For a standing EM wave in a cavity, the Poynting energy of the EM field inside is constant. This implies no energy is being transferred to the matter of the cavity from inside so the kinetic energy of the material cavity is constant in time. Therefore momentum of the material cavity is constant in time as well (if the cavity was changing its momentum during some time interval, it would be changing its kinetic energy too).

Of course, the walls of the cavity may experience pressure forces due to the EM forces (calculable with the Maxwell tensor), but if the cavity holds its shape so no work occurs, these forces cancel out and the cavity does not move.

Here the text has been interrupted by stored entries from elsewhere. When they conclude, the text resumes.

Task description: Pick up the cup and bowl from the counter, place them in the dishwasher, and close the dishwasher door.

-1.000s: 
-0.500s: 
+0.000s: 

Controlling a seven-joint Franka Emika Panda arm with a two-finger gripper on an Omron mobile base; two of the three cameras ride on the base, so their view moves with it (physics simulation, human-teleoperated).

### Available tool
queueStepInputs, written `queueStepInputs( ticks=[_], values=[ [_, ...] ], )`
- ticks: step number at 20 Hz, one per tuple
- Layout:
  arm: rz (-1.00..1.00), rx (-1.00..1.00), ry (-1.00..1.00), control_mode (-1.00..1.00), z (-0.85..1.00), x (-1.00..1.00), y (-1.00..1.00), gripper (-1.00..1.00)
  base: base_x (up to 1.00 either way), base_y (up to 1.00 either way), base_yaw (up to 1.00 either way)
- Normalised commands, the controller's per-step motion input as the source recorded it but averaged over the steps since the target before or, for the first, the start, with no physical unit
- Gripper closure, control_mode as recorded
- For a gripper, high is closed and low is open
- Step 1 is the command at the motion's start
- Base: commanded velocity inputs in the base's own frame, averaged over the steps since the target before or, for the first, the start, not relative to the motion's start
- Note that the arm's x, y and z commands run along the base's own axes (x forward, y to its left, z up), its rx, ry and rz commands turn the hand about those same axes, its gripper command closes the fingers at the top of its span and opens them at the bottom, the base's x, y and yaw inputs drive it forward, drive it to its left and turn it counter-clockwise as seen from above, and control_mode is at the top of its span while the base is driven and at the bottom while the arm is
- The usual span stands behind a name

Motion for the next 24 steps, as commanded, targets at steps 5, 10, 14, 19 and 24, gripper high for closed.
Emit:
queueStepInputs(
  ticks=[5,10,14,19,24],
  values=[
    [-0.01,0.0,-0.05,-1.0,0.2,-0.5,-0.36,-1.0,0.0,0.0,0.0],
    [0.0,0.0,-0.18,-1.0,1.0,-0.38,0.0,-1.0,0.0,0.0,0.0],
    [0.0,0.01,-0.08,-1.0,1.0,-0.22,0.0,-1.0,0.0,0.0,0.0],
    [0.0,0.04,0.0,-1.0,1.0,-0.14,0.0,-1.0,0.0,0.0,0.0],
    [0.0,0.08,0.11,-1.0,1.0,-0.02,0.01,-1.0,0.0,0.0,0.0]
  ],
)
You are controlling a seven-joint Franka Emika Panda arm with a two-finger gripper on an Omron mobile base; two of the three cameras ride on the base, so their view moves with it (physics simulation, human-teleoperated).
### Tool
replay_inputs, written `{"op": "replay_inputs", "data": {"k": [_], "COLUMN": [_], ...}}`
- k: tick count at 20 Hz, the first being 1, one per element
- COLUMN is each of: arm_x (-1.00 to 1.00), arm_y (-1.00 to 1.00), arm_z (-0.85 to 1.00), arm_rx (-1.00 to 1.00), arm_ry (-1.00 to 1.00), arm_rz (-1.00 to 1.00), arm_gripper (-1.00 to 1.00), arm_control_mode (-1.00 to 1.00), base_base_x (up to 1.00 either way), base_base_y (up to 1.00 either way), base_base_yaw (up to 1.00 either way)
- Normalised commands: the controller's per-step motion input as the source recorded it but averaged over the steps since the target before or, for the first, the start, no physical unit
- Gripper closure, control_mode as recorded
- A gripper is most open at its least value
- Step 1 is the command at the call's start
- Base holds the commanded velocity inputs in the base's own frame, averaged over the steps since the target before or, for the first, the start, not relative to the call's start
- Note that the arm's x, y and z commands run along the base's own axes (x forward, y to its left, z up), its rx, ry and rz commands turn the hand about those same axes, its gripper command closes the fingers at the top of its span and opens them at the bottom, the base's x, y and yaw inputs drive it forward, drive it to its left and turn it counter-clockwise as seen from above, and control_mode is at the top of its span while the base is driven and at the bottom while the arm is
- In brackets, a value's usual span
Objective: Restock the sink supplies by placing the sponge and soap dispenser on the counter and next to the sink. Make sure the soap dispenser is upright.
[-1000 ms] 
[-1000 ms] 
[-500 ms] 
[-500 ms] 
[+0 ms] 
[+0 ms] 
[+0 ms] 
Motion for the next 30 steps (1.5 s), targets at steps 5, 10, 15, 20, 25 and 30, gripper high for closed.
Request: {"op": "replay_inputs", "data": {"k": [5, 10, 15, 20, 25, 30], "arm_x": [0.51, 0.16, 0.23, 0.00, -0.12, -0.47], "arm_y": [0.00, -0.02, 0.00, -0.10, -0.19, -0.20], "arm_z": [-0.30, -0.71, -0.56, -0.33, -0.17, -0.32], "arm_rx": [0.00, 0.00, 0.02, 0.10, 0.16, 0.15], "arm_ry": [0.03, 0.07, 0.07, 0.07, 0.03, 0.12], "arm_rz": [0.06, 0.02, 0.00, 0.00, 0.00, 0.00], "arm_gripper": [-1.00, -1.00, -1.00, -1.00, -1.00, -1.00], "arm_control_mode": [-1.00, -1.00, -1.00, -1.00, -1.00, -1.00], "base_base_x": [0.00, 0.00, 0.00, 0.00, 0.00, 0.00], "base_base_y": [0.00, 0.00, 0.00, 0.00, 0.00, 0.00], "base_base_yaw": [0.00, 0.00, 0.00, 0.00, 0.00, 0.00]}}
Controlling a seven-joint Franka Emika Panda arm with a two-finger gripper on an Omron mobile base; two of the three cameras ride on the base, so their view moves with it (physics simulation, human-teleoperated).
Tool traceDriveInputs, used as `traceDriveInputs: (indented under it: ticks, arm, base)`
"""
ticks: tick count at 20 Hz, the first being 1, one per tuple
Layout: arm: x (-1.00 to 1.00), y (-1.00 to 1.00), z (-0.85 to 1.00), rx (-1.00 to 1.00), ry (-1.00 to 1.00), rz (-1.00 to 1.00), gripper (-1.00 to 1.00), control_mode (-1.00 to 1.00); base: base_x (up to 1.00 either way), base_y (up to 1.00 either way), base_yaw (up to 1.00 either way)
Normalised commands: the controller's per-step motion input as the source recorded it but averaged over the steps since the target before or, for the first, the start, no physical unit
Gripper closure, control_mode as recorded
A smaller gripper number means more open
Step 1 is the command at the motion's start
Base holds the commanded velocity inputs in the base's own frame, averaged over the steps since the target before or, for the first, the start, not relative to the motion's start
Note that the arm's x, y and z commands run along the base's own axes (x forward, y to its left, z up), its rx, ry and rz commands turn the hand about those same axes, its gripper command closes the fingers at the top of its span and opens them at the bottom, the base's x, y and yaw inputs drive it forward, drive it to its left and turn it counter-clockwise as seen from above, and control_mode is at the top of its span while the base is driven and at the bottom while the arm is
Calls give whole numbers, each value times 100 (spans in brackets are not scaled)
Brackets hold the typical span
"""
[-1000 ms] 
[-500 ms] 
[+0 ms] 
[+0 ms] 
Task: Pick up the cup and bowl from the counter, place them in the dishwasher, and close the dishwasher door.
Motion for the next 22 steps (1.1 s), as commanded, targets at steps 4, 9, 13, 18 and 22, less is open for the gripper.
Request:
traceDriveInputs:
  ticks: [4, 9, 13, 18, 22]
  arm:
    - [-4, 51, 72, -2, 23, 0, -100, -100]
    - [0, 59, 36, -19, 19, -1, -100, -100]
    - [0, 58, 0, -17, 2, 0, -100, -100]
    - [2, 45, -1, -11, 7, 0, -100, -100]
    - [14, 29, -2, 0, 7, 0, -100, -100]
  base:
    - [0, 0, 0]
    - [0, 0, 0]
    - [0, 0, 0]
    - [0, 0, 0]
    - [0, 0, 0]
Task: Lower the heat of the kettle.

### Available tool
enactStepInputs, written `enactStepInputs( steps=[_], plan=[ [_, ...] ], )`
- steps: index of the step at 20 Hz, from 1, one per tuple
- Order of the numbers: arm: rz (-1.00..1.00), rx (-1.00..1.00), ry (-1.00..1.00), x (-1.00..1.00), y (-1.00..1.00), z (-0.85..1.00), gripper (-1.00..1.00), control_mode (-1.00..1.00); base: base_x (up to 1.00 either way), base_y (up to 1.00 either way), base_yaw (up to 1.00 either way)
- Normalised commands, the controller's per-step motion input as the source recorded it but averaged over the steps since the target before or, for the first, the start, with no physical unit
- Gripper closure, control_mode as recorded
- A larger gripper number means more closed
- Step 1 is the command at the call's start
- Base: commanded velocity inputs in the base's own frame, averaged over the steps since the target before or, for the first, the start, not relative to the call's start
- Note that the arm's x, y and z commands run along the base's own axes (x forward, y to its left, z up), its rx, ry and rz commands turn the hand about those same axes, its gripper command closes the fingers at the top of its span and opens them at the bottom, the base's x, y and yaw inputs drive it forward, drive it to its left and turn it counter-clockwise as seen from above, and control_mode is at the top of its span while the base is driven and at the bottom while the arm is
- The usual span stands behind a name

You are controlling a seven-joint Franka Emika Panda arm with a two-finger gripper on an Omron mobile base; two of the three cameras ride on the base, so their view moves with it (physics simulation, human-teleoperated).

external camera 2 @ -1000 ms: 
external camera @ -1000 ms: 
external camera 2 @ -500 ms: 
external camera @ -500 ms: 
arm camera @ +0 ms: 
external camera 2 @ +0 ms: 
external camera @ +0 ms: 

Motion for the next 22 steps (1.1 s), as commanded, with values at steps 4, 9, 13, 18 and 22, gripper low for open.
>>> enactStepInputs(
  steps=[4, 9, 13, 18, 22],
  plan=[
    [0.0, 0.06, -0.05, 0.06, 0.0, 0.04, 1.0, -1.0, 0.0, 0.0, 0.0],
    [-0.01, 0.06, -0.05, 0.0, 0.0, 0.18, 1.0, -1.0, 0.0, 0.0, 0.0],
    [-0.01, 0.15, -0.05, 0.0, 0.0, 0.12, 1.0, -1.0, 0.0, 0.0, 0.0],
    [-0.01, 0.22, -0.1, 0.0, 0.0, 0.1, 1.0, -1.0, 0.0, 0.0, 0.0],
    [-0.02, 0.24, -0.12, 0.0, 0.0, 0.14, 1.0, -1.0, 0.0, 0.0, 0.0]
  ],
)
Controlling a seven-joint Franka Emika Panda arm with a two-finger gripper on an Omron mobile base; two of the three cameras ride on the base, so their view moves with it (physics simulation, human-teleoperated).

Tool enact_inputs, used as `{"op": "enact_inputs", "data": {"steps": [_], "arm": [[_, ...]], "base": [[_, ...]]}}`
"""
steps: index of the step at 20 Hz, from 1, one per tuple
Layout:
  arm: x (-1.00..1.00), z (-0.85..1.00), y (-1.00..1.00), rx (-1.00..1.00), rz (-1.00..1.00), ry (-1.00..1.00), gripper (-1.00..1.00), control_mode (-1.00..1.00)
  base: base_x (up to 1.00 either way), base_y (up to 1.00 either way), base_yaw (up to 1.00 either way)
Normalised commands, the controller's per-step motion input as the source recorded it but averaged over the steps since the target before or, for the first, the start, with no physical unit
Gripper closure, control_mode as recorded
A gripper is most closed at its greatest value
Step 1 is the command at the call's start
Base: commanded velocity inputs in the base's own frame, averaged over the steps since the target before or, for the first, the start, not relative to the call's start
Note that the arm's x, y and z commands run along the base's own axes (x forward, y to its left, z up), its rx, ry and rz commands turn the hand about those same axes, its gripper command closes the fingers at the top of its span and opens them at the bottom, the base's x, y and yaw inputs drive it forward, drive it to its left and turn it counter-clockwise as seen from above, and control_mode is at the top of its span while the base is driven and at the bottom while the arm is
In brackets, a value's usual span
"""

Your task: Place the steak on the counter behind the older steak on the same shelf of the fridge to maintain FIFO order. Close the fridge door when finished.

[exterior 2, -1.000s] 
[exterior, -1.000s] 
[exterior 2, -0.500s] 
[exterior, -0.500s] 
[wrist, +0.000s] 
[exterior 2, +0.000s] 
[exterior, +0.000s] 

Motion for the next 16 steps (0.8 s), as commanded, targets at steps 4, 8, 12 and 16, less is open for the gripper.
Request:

Why is the Poynting energy of standing EM wave constant? Let $d\boldsymbol \Sigma$ be outward area vector of an element of the inner boundary surface of the cavity. Net flux of Poynting vector $$ \oint_\Sigma (\mathbf E\times\mathbf B)\cdot d\boldsymbol\Sigma $$ over the inner boundary of the conductor $\Sigma$ is zero because $\mathbf E\times \mathbf B$ near the wall is parallel to the plane of the surface element nearby; it is perpendicular to $d\boldsymbol \Sigma$. That's because the electric field of a standing wave is perpendicular to the wall or vanishes. Why is the electric field perpendicular to the wall? Because the component of $\mathbf E$ parallel to the wall is continuous across the boundary and on the conductor side of it, this component vanishes.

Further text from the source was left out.